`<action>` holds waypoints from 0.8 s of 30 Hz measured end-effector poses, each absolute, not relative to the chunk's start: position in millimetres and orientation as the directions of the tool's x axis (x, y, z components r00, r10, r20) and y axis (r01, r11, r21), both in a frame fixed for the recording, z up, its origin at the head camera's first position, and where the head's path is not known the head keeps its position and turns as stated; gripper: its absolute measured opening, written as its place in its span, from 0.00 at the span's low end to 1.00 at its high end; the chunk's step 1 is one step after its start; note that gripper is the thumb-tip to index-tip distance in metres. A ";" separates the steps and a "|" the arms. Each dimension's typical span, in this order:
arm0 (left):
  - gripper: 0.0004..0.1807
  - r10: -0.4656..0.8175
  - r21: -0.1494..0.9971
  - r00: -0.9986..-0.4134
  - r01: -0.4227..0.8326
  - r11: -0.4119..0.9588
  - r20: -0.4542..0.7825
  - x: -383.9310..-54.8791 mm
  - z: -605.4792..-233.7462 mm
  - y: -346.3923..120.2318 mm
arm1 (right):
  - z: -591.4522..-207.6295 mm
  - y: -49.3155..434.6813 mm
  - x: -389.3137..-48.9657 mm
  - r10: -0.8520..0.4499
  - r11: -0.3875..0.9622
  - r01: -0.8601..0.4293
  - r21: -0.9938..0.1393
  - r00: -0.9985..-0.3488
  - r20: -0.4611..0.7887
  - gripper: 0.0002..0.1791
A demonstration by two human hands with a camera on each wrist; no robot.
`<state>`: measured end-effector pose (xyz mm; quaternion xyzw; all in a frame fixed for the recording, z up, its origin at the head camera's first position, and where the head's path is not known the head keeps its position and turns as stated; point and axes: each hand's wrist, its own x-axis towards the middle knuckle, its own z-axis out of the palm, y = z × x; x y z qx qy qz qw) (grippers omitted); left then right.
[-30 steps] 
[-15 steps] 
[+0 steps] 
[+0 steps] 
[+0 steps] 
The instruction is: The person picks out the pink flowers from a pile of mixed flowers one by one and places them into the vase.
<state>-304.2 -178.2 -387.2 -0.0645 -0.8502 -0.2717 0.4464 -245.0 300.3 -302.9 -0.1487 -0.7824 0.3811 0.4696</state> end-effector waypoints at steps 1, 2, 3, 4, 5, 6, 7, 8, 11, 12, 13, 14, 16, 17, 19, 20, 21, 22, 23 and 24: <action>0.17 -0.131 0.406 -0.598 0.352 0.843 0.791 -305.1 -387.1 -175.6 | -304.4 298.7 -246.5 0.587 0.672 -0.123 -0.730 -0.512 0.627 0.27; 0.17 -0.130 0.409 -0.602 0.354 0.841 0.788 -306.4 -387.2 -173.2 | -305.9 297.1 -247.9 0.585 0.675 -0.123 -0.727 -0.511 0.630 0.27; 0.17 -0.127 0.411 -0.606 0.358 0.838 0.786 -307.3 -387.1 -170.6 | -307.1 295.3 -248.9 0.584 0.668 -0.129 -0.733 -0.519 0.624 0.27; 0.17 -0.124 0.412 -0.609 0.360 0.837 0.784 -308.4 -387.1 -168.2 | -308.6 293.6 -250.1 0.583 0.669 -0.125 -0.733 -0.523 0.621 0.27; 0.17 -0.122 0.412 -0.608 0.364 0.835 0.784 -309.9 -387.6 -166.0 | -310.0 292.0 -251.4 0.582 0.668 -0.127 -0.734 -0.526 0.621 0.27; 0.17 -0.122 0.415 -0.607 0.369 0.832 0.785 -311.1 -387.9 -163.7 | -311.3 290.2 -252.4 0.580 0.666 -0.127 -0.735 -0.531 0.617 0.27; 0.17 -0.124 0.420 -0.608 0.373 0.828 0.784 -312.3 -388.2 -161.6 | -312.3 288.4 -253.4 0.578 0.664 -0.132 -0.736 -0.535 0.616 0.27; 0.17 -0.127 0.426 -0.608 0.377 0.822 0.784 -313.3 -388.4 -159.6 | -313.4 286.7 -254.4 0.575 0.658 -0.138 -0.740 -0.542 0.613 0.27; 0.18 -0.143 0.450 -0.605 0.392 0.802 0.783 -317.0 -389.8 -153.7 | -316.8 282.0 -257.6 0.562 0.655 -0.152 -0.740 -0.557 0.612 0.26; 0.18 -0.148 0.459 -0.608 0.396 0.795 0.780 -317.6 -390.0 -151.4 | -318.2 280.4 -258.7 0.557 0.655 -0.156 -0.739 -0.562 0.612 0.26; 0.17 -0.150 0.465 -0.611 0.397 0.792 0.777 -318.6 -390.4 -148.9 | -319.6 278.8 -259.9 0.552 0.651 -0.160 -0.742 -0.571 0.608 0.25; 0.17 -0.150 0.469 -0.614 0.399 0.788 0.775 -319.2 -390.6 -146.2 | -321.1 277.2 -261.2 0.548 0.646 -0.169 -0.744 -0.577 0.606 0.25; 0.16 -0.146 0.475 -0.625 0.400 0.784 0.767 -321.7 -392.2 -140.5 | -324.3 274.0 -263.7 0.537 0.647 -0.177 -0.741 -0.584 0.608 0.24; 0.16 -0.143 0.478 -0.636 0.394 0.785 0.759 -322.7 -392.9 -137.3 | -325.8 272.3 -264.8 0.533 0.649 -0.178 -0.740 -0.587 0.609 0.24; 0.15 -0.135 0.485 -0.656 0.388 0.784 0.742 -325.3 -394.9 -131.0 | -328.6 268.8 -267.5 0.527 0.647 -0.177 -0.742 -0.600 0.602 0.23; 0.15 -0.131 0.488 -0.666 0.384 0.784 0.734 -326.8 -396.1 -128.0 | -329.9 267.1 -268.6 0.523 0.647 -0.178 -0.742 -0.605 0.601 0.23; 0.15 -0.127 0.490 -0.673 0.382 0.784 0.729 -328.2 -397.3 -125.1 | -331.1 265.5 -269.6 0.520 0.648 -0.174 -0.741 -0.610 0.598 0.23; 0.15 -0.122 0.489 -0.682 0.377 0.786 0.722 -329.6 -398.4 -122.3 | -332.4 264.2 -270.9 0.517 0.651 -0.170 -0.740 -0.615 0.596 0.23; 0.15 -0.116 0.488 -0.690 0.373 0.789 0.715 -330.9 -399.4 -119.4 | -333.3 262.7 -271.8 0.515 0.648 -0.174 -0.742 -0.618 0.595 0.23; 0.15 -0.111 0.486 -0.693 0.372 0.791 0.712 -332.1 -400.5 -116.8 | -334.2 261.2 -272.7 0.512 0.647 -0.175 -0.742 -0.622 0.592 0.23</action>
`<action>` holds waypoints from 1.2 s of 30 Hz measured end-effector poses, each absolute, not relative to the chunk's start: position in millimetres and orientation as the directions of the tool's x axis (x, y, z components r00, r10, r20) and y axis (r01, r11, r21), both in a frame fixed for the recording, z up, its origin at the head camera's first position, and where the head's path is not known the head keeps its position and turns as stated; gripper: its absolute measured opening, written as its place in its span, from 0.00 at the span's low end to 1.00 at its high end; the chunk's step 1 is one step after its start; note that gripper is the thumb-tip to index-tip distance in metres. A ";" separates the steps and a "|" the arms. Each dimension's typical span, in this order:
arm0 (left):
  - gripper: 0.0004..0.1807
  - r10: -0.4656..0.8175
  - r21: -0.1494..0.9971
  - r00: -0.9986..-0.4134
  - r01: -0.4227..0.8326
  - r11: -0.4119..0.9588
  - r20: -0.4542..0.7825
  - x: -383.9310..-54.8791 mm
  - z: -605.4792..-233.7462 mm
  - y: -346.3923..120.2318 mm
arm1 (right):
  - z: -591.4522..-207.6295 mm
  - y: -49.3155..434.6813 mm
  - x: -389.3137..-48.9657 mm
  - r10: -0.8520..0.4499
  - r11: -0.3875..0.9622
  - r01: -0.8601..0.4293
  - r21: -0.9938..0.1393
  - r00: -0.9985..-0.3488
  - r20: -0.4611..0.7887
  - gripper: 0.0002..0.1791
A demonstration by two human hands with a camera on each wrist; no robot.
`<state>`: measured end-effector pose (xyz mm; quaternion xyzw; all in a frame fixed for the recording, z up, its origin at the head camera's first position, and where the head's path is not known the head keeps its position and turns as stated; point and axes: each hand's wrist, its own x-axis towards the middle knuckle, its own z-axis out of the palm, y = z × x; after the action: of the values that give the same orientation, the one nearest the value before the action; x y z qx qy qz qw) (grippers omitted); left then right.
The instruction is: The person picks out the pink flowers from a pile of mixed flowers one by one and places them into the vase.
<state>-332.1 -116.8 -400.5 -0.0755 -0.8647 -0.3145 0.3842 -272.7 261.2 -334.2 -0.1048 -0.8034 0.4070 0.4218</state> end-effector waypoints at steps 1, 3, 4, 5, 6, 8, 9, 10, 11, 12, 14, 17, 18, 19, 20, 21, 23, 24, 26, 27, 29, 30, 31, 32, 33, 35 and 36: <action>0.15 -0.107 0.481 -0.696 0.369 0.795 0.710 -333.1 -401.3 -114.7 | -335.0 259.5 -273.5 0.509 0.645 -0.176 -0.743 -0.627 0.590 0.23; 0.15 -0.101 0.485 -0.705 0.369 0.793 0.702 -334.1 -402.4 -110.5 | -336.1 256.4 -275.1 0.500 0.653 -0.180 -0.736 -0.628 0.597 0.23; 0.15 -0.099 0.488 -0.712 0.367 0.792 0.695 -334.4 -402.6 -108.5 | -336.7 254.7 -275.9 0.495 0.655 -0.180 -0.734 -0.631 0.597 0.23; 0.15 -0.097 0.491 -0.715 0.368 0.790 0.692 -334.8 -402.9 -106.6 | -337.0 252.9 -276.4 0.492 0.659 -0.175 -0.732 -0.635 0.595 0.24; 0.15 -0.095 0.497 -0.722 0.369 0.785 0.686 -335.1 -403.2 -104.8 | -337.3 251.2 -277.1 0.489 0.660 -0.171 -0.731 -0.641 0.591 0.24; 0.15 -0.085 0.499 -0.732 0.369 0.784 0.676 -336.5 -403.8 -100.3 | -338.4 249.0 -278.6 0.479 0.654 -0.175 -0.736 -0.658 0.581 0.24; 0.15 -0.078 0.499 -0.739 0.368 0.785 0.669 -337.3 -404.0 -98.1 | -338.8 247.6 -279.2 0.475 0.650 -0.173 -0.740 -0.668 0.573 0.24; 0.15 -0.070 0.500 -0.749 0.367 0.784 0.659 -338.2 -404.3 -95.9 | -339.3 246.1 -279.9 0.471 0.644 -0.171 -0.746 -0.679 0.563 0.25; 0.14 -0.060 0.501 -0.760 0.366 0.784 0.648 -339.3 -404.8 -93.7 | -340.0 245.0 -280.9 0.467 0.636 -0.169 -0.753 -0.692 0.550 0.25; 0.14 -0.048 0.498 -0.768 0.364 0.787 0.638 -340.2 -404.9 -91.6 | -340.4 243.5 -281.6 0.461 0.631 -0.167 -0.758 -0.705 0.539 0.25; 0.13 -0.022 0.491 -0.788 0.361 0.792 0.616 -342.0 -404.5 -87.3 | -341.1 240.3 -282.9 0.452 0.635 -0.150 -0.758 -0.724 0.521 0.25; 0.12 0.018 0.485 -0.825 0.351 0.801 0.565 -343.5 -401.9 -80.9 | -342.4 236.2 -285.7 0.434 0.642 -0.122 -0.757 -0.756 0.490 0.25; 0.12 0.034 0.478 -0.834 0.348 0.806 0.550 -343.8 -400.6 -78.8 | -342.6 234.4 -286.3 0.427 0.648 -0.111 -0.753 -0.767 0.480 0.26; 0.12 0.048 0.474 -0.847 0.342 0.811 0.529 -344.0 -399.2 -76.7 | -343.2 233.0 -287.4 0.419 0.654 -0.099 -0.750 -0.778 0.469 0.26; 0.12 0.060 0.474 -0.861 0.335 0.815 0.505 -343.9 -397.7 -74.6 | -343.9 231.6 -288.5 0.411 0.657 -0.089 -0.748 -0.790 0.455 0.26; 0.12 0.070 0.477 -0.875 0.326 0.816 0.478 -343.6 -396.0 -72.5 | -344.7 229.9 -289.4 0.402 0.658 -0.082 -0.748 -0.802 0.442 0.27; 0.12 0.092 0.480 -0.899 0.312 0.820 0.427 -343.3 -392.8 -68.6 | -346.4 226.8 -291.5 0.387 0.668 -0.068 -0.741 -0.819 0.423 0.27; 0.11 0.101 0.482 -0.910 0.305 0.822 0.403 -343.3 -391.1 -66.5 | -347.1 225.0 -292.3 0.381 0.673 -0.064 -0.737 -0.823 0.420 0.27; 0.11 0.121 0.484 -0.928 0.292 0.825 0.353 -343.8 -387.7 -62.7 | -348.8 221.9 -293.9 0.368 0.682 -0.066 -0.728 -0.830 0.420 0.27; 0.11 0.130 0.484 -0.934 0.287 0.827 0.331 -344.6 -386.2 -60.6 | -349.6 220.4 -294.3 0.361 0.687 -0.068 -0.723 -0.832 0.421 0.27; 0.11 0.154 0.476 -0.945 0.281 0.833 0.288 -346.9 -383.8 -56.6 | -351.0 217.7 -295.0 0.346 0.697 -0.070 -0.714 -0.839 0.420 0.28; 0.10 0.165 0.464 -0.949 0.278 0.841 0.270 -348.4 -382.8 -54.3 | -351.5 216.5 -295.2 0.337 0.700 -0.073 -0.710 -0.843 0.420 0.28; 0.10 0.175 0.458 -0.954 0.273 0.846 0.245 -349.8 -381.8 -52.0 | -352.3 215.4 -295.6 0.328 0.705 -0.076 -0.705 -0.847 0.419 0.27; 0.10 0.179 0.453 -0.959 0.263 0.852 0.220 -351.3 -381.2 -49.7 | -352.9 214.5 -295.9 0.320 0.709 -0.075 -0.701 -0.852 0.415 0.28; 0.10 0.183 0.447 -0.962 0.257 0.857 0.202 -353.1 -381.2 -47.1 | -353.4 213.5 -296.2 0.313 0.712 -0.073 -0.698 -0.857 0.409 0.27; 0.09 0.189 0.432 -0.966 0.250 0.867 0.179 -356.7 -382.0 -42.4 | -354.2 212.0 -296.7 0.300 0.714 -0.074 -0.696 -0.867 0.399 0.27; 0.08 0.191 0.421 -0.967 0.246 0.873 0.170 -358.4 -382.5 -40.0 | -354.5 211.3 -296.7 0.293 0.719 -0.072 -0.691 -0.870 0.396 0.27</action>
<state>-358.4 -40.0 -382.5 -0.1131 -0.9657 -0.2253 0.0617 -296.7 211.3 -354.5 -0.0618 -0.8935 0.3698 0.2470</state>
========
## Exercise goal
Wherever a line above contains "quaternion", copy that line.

## Response area
`<state>`: measured end-effector pose (xyz mm; quaternion xyzw; all in a frame fixed for the recording, z up, its origin at the head camera's first position, and where the head's path is not known the head keeps its position and turns as stated; point and axes: each hand's wrist, its own x-axis towards the middle knuckle, its own z-axis out of the palm, y = z × x; x y z qx qy qz qw) (grippers omitted); left then right.
`<state>`: measured end-effector pose (xyz mm; quaternion xyzw; all in a frame fixed for the recording, z up, its origin at the head camera's first position, and where the head's path is not known the head keeps its position and turns as stated; point and axes: each hand's wrist, its own x-axis towards the middle knuckle, its own z-axis out of the palm, y = z × x; after the action: of the values that give the same orientation, the one nearest the value before the action; x y z qx qy qz qw) (grippers omitted); left then right.

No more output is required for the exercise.